The book focuses on very relevant topics, such as terrorism, and the hostility and racism against Muslims in the UK. It is important that topics like these are discussed in books for young people like The Trap, as terrorism is always on the news , particularly the terrorist group Islamic State (the one that is focused on in this story). These stories about extremist Muslim groups have brought many misconceptions about Islam as a whole, and hostility towards Muslims in UK is now a big issue. It is important that young people from other religions understand the perspective of those affected by this stigma, which is why it is brilliant that writers like Gibbons are raising awareness of this through books aimed at the demographic that has the power to make or break the future of our world.

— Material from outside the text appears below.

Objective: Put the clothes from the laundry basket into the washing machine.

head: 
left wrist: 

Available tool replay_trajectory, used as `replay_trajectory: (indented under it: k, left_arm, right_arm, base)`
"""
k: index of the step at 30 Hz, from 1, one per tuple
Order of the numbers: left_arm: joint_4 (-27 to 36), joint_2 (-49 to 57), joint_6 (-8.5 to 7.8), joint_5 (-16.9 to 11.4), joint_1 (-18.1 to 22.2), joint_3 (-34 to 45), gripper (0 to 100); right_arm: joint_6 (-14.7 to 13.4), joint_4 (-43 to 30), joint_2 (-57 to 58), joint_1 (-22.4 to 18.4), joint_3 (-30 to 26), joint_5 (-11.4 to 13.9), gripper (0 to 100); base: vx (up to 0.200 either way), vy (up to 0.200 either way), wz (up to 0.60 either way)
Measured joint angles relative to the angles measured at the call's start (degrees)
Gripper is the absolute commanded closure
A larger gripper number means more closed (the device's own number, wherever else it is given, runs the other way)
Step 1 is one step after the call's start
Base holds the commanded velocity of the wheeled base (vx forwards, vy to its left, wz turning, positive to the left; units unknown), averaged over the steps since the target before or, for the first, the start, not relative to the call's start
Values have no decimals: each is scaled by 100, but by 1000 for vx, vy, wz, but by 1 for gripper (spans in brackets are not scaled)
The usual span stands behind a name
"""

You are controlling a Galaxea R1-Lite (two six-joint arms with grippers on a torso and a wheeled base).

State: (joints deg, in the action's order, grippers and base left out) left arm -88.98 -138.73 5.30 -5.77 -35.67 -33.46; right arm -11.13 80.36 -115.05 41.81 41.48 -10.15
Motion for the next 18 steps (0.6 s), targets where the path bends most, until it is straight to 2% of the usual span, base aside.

I don’t think the actual writing was particularly captivating (as I mentioned earlier). I think the emphasis was more on the plot line and character development. However, the punctuation used throughout the story and the way the pace quickens during fast-paced action scenes to display the speed of the scene conveys the mood and the theme of the story nicely.

Overall, I think this book is important in raising awareness of major issues and current affairs, and still has the action and excitement to be interesting to a young audience. However, although there is nothing very graphic, some scenes do involve violence, and even murder, so I would definitely only recommend this to older readers, as it could be quite upsetting.

Molly (Roedean)

6th September 2017 at 8:46 pm

Molly (Roedean):

It is interesting how the book shows the other side of this topical subject through this story about a family

Scarlett (Roedean)

13th July 2017 at 11:09 am

Scarlett (Roedean):

The Trap is a thrilling book featuring frightening real-life events like terrorism. It is sad yet gripping about how terrorism can ruin a family. Majid the main character left his family behind to become a follower of Bashir, an extreme Muslim. You will learn about Majid’s past and present and how he becomes a hero returning to his family. I recommend this book for 11-13 year olds and I rate it a 7/10.